▶ **Problem to solve**:
Go through the records below and show every line with the string "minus".

····················

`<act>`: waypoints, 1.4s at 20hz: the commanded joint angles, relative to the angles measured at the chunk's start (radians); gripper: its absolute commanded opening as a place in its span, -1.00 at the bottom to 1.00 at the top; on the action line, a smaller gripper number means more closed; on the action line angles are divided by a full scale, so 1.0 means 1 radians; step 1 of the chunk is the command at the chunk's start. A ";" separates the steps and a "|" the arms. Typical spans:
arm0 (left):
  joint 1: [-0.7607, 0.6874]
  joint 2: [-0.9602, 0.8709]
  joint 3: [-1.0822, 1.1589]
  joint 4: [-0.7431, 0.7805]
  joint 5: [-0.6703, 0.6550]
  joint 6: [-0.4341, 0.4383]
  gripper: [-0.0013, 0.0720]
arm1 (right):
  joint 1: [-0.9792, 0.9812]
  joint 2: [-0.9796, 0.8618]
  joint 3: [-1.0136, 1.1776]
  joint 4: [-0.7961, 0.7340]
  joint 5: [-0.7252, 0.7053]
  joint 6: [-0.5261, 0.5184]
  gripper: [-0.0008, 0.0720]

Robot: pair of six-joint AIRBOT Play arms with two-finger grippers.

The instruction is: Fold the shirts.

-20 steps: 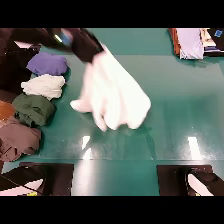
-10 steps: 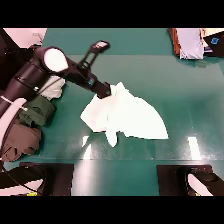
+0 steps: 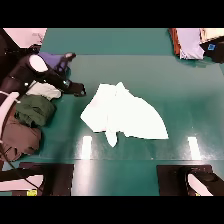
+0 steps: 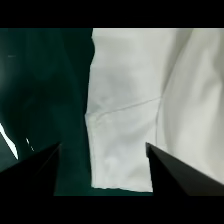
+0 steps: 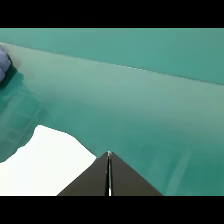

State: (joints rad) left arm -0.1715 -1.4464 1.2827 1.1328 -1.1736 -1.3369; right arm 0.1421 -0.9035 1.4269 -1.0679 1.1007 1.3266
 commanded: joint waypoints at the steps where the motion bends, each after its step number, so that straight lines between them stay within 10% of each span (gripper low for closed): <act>1: 0.024 -0.117 -0.047 -0.097 0.031 0.040 0.69 | 0.000 -0.001 0.000 0.003 0.019 0.000 -0.94; 13: 0.023 -0.222 -0.049 -0.243 -0.026 0.114 0.68 | 0.000 -0.091 0.000 0.003 0.101 0.010 -0.94; 15: 0.024 -0.221 -0.048 -0.247 -0.014 0.114 -0.78 | -0.001 -0.100 -0.002 0.002 0.109 0.032 -0.94; 23: 0.025 -0.045 0.179 -0.041 -0.025 0.111 -0.90 | -0.005 -0.089 -0.056 -0.142 0.389 0.035 -0.94; 28: 0.024 0.077 0.275 -0.022 -0.023 0.111 -0.90 | -0.005 -0.049 -0.377 -0.162 0.274 0.035 -0.94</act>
State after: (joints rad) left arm -0.1471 -1.4315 1.5078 1.0824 -1.2007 -1.2247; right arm 0.1375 -0.9668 1.2030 -1.2060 1.4239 1.3598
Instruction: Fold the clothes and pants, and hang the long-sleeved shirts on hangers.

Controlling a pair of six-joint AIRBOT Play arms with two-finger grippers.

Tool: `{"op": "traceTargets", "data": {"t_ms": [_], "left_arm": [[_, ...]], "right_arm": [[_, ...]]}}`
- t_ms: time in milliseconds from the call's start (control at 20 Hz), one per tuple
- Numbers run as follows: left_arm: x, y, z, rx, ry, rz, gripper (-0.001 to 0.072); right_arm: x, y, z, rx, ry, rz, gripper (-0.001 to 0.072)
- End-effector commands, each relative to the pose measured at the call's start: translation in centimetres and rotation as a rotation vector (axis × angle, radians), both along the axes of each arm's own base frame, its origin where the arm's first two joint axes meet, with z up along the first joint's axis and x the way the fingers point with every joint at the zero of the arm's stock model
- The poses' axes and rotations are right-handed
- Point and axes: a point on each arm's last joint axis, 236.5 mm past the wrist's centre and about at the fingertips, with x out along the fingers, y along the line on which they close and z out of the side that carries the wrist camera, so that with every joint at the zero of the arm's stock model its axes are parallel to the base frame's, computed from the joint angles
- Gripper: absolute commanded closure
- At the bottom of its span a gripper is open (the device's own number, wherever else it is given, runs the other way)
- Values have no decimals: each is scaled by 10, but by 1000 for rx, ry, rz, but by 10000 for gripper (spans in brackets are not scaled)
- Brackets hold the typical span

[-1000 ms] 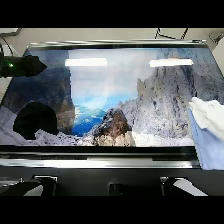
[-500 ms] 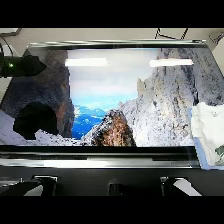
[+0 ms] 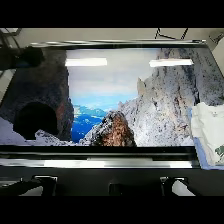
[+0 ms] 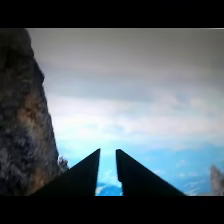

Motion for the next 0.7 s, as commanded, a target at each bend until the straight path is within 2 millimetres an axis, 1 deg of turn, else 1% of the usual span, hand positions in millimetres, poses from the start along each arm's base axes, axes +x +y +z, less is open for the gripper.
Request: {"op": "traceTargets", "data": {"t_ms": [0, 50, 100, 150, 200, 300, 350, 650], "left_arm": [[-48, 19, -124, 121, 511, 62, 8], [-69, 9, -154, 131, 643, -25, -5], [-81, -1, -173, 100, 693, -60, -5], [-80, -10, -180, 55, 666, -61, -5], [-74, -14, -181, 35, 616, -54, -5], [-70, -16, -181, 31, 584, -53, -5], [-70, -15, -181, 31, 584, -52, -5], [-70, -15, -183, 32, 590, -51, -5]], "right_arm": [[7, 115, -83, 90, 348, 228, 42], [-3, 150, -112, 169, 470, 339, 41], [-13, 178, -131, 236, 565, 421, 41], [-18, 191, -141, 258, 617, 452, 41], [-19, 199, -146, 257, 636, 464, 41], [-12, 208, -146, 240, 613, 478, 35], [-13, 209, -146, 237, 619, 483, 36], [-14, 209, -146, 238, 621, 482, 38]]}}
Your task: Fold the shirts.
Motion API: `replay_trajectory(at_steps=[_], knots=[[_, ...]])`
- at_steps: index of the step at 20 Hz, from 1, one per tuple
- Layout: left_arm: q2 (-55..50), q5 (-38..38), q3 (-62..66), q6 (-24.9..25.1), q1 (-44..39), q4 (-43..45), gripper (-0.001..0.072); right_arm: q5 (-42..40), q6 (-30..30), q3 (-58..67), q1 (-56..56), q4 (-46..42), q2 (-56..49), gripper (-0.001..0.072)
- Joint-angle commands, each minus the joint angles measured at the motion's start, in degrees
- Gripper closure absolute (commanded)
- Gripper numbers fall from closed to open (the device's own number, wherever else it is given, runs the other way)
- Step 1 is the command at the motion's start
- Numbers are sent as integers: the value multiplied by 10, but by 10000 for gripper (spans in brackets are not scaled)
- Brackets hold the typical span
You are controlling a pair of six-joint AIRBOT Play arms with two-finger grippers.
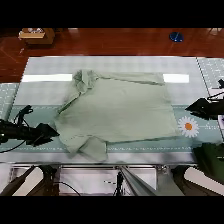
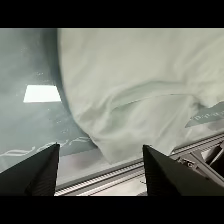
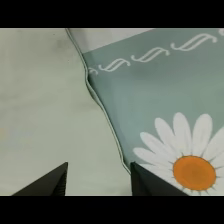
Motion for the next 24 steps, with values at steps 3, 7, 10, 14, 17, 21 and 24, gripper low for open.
replay_trajectory(at_steps=[3, 7, 10, 14, 17, 21, 24], knots=[[-21, 34, -40, 22, 12, -4, 98, 6, -24, -14, -4, 28, 6, 236], [-49, 59, -39, 24, 12, -7, 112, 15, -23, -14, -4, 28, 6, 237], [-61, 82, -39, 24, -15, -14, 112, 22, -20, -14, -4, 29, 7, 237], [-83, 149, -39, 24, -96, -59, 115, 33, -12, -14, -4, 30, 7, 237], [-106, 163, -39, 24, -136, -78, 597, 56, -12, -14, -4, 30, 7, 236], [-113, 153, -39, 24, -126, -75, 689, 75, -12, -14, -17, 12, 6, 180], [-113, 137, -39, 32, -108, -75, 689, 79, -12, -37, -61, -42, 6, 180]])
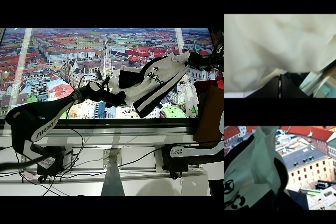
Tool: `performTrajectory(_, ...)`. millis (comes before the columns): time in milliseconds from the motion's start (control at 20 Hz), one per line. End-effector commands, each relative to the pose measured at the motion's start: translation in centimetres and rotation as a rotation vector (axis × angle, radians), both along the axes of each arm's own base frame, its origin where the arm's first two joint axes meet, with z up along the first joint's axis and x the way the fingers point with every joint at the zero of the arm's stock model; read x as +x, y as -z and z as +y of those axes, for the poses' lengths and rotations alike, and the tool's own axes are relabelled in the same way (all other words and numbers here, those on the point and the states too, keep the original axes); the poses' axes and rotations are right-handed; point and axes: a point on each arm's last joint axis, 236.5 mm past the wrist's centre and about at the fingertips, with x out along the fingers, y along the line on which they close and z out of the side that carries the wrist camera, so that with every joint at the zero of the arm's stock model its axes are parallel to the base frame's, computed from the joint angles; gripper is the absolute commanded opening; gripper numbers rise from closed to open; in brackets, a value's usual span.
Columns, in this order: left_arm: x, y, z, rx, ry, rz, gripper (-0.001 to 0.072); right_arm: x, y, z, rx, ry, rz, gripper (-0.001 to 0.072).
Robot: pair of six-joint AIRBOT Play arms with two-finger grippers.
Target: Fold the clothes and pants, and hang the long-sleeved shirts on hangers.
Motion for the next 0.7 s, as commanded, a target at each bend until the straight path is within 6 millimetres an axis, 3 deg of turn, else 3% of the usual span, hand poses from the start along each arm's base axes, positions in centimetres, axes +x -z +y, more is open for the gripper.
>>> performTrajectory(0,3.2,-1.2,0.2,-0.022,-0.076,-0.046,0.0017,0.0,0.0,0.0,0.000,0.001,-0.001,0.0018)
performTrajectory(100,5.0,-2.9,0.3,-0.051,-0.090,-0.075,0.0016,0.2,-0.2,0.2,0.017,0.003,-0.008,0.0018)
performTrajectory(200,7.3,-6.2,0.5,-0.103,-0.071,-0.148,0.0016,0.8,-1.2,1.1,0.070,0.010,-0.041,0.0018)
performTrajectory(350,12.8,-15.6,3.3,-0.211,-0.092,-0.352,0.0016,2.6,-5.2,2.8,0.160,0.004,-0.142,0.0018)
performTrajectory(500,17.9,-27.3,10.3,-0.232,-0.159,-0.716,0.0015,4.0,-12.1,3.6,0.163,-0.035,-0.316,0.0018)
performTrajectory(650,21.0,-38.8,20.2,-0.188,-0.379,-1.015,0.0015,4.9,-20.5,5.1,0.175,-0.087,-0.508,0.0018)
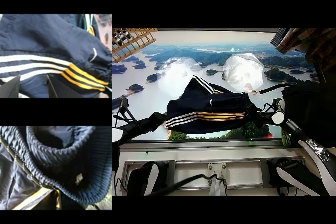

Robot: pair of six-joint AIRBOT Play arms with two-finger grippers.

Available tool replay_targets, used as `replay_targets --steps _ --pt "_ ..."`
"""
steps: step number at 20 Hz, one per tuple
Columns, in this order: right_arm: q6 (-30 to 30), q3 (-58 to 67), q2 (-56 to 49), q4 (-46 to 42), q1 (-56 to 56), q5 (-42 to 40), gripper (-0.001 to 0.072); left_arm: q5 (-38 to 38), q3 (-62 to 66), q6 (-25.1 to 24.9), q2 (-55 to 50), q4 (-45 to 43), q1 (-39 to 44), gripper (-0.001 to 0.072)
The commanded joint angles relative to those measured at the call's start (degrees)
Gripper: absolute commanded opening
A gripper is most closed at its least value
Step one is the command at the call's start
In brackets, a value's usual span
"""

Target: Fold the clothes and pants, and hang the long-sleeved shirts on hangers.

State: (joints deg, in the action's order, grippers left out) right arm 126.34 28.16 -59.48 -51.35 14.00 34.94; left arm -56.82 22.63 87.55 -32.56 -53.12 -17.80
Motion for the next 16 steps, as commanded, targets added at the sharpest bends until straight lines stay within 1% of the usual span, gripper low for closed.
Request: replay_targets --steps 1,2,5,6,8,9,10,12,16 --pt "-4.2 0.0 0.0 0.1 0.0 2.7 0.0036 -3.1 0.0 2.6 0.0 -5.8 0.0 0.0334" --pt "-5.6 0.0 0.0 0.0 0.0 3.1 0.0036 -4.9 0.0 4.9 0.0 -7.2 -0.1 0.0337" --pt "-7.6 0.0 0.0 0.0 0.0 2.6 0.0033 -7.8 -0.2 5.3 0.0 -9.0 -0.1 0.0357" --pt "-8.1 0.0 0.0 0.0 0.0 2.5 0.0033 -7.7 -0.5 6.4 0.0 -10.0 -0.1 0.0358" --pt "-9.8 0.0 0.0 0.0 0.0 2.7 0.0033 -5.9 -1.8 9.0 -0.1 -11.7 -0.1 0.0383" --pt "-10.6 0.0 0.0 0.0 0.0 2.8 0.0033 -4.4 -2.6 10.3 -0.5 -11.9 -0.1 0.0416" --pt "-10.6 0.0 0.0 -0.1 0.0 3.0 0.0033 -3.2 -3.1 11.4 -1.4 -11.7 -0.1 0.0416" --pt "-10.6 0.0 0.0 0.0 0.0 3.0 0.0033 -0.6 -3.4 11.7 -4.4 -10.2 -0.1 0.0416" --pt "-11.1 0.0 0.0 0.0 0.0 3.0 0.0033 5.9 -3.4 10.5 -12.4 -1.7 0.0 0.0417"
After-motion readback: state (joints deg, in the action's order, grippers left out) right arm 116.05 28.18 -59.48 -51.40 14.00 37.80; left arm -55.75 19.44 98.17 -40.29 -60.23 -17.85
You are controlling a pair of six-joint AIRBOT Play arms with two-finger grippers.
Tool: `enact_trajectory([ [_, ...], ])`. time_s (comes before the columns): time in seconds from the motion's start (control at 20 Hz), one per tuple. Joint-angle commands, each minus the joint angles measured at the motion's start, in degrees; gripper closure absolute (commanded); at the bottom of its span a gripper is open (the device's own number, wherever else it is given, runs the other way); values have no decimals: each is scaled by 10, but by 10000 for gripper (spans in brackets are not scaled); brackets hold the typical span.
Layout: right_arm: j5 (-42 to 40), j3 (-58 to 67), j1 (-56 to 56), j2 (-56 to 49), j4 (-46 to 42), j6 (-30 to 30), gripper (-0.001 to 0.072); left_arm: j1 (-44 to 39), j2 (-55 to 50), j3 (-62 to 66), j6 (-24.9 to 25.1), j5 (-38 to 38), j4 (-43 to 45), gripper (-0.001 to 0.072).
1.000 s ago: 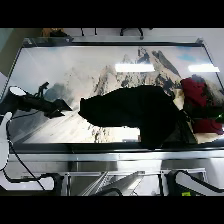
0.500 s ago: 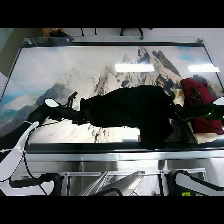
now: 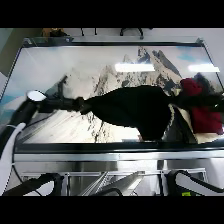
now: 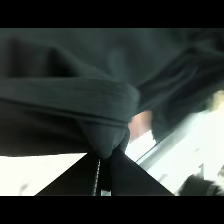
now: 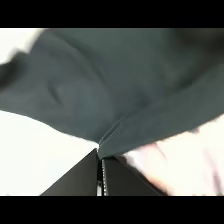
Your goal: Fold the shirts.
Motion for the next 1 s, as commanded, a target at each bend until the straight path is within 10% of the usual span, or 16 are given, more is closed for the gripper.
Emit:
enact_trajectory([
  [0.0,4,181,-19,33,206,-78,690,39,115,160,-24,-57,-20,692],
  [0.5,-176,494,-67,131,116,-126,691,283,218,534,-75,-139,-21,690],
  [0.95,-48,493,-5,-116,201,-112,690,132,81,253,-35,-133,-12,689],
])
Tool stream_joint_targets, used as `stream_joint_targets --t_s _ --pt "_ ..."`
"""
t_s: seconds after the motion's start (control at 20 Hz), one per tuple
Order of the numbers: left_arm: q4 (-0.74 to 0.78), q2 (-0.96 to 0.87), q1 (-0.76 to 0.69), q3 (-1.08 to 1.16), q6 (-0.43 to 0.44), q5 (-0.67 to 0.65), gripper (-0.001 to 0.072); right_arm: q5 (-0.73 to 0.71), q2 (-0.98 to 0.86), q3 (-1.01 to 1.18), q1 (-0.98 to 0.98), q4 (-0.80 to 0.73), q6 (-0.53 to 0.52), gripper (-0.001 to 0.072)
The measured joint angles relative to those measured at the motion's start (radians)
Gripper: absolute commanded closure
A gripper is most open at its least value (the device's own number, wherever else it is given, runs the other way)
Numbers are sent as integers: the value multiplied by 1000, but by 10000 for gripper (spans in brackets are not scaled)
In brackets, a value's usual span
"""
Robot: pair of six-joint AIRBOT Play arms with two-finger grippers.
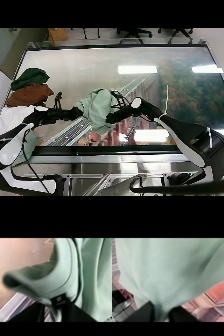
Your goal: Fold the shirts.
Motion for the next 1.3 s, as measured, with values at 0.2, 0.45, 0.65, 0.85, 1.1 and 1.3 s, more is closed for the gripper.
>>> stream_joint_targets --t_s 0.2,0.45,0.65,0.85,1.1,1.3 --pt "-12 -60 -40 109 7 -37 698 2 16 2 -5 10 -12 692" --pt "111 83 -14 203 -63 -103 698 17 186 3 -79 65 -35 692" --pt "182 312 29 284 -138 -224 697 19 455 3 -201 109 -58 691" --pt "199 515 52 386 -211 -393 697 29 698 3 -323 122 -61 691" --pt "223 730 58 484 -277 -489 697 17 871 3 -379 126 -60 690" --pt "222 844 59 476 -291 -466 697 40 881 0 -386 140 -61 690"
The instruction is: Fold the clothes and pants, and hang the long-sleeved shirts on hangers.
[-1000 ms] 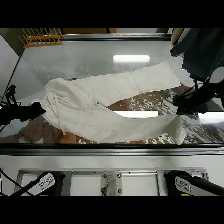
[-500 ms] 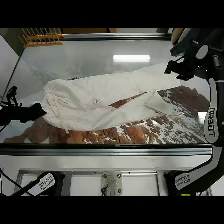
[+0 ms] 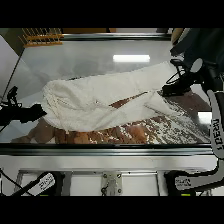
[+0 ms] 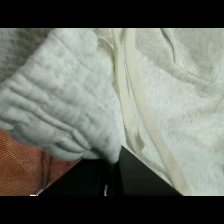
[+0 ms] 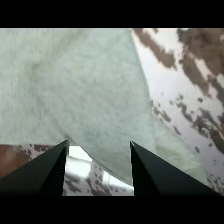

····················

▶ **Task answer**:
- Joint-angle commands, each minus the joint angles measured at the motion's start, in degrees
Tool: `enact_trajectory([ [_, ...], ])`. time_s (comes before the columns): time in seconds from the motion's start (control at 20 Hz), one per tuple. Joint-angle commands, each minus the joint angles measured at the motion's start, in degrees; gripper closure absolute (commanded); at the bottom of its span a gripper is open (the device's own number, wherever else it is given, runs the other way); values have no decimals: each is scaled by 10, but by 10000 for gripper (spans in brackets are not scaled); brackets hold the typical span.

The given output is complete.